The purpose is to create a report where we can see the number of sales by month by country next to the target values.
We start by importing the files into PowerPivot, first we insert the txt file:
Then the target values by year, month and country from the xlsx file by using create linked table
This results into two tables inside PowerPivot
So we now are able to create a report using our sales we imported.
But to get values of the two different tables in one pivottable we have to relate the two to each other, PowerPivot warns us that we should create a relationship, but is unable to detect one for us.
We have to create one ourselves, this is where we have to stop thinking like a BI pro, when I started to think about a solution for this I immediately started to think about creating new dimensions, importing new tables to use as intermediate table between the two fact tables, like a kimbal star diagram:
We have to remember we are building an ad hoc report with data that doesn’t come from an ETL, we have gathered some data somewhere and all we need is a quick answer, not to build a Bi application that we have to use for all kinds of analytics in the next few year.

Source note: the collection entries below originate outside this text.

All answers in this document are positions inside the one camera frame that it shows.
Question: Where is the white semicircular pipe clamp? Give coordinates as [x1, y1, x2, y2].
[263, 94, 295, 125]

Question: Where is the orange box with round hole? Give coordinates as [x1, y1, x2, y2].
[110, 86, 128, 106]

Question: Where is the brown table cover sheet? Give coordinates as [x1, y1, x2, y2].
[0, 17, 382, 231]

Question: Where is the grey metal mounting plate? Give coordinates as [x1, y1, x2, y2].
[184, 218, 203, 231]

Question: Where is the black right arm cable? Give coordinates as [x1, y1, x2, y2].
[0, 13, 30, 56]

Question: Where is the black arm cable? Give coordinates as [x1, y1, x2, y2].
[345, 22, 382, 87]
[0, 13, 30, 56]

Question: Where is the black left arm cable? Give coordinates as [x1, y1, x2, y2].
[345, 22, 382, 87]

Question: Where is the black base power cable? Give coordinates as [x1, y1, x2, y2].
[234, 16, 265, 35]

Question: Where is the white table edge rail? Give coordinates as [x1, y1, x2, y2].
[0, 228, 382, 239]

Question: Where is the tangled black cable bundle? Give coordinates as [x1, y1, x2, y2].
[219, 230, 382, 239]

We have to take a few steps back and remember what the purpose of this report was, i want to get the sales to be combined by the target. Combining two tables means creating a relationship. To be able to do this we have to take a look at what relationships between tables are. In powerpivot relationships are called “lookup relationships”:
This is a great name to describe what happens with relationships. Lets say we have one table containing values per country (fact table). The country column from the fact table is filled with countrycode. We want to show the country name instead of the code in our report. To be able to do this we create a secondary table called country. We want PowerPivot to lookup values from the country table every time we show values from the fact table by countrycode. To do this we create a relationship:
In this case we would select our facttable as “table” in the relationshipscreen and we select the country table to lookup the country value in. This would make it possible to show the countryname instead of the countrycode at our pivottable.

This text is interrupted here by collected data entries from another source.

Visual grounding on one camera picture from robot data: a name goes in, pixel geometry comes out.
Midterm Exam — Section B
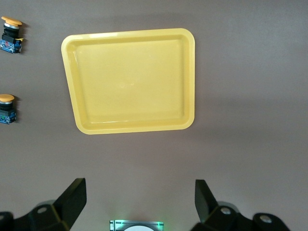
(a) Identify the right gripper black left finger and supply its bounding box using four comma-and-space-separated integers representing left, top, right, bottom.
0, 178, 87, 231

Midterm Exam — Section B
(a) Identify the brown table cover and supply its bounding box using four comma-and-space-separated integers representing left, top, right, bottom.
0, 0, 308, 231

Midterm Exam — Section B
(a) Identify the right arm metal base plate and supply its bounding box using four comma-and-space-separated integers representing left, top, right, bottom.
109, 219, 166, 231

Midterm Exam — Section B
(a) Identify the yellow plastic tray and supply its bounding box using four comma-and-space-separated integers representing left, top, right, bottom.
61, 28, 197, 135

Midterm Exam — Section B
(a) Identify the yellow mushroom push button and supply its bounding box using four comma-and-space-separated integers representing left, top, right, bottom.
0, 94, 18, 125
0, 16, 25, 54

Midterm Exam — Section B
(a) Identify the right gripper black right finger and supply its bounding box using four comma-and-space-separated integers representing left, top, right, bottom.
191, 179, 293, 231

Ok back to our example, we have two tables where we would like to lookup the target value from the “target” table next to each value from the “fact” table. To be able to lookup a value from a table you have to make sure PowerPivot can only find one unique value at the lookup table for each row in the fact table. When we would have two countrynames for FR PowerPivot wouldn’t know what to put in the pivottable as the value belonging to FR. PowerPivot has a check to make sure you do this correctly, you will get a “The relationship cannot be created because each column contains duplicate values. Select at least one column that contains only unique values.” error when you try to create this relationship. We need to find a unique value in the lookup to table to relate to our fact table.
To identify this value, also know as the key, in our example we look at the columns from both tables , we quickly can identify the unique value:
As we can see both tables have calendaryear, Monthnumberofyear and salesterritorycountry. So when we want to lookup the target we can lookup the target belonging to the combination of these 3 values. We cannot make a relationship on the Calendaryear column only since this wouldn’t be unique. We have to create a unique column from the combination of the three values, we can do this by using the & operator, resulting in the following column:
YearMonthCountry=Fact[CalendarYear] & Fact[MonthNumberOfYear] & Fact[SalesTerritoryCountry]

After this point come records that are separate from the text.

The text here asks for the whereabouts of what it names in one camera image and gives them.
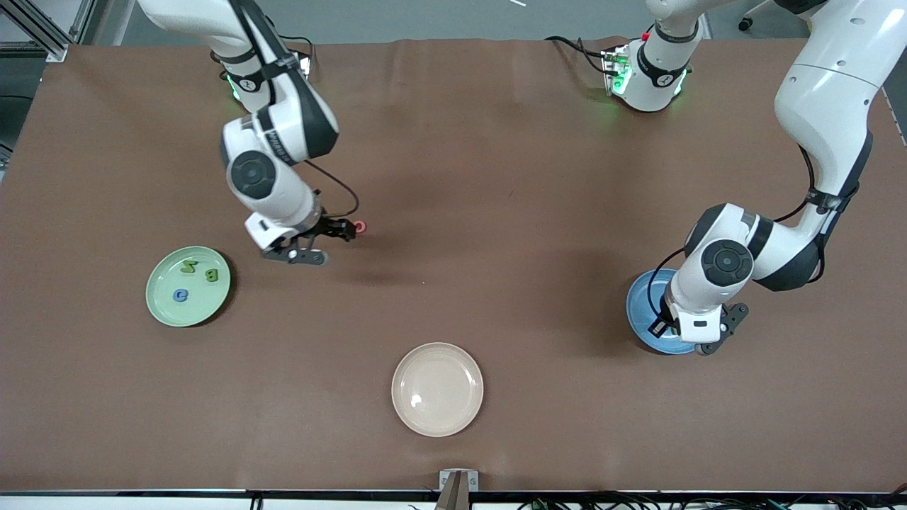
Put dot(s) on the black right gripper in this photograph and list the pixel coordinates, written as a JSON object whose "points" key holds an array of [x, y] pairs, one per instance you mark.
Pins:
{"points": [[331, 227]]}

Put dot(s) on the green capital letter N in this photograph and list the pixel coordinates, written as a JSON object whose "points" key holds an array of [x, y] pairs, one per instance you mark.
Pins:
{"points": [[188, 266]]}

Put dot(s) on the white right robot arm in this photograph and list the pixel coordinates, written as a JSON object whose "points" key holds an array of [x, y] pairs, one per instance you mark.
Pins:
{"points": [[283, 127]]}

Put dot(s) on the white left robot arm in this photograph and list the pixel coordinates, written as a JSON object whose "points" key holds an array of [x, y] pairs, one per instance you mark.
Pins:
{"points": [[822, 92]]}

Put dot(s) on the blue plate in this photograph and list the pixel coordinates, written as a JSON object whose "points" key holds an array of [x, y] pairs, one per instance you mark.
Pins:
{"points": [[641, 312]]}

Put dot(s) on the brown table cover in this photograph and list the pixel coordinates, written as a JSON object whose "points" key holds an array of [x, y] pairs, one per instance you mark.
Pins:
{"points": [[425, 106]]}

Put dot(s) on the light green plate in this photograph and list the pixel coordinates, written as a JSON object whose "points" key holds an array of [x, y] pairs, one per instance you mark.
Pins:
{"points": [[205, 304]]}

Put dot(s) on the silver right base connector plate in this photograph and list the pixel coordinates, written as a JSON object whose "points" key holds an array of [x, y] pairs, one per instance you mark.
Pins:
{"points": [[307, 65]]}

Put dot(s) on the silver base connector plate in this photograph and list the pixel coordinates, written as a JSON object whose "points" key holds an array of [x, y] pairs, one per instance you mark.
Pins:
{"points": [[307, 65], [615, 71]]}

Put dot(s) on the beige plate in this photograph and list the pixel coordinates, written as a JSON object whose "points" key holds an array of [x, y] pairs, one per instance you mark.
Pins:
{"points": [[437, 389]]}

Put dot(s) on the silver left base connector plate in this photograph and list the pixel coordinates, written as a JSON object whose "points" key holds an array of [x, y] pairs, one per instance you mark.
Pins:
{"points": [[615, 71]]}

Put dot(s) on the office chair leg with caster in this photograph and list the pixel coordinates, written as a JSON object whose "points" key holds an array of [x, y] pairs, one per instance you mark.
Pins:
{"points": [[745, 25]]}

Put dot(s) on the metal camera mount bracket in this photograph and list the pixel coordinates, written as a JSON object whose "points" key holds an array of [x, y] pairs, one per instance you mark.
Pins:
{"points": [[458, 489]]}

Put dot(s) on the aluminium frame profile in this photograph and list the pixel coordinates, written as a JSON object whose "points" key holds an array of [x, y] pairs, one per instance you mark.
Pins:
{"points": [[55, 51]]}

We need to do this at both tables and then we can create a relationship between the two tables:
Now we are able to combine the two values in one report.
Powerpivot will automatically sum all the values from the two tables by looking up all the values in the lookup table belonging to the data from the fact table that is selected in this pivottable.
The last thing to keep in mind is when we would select a productname from our fact table in our pivottable we are unable to lookup a value from the target table since the product isn´t in the “target” table.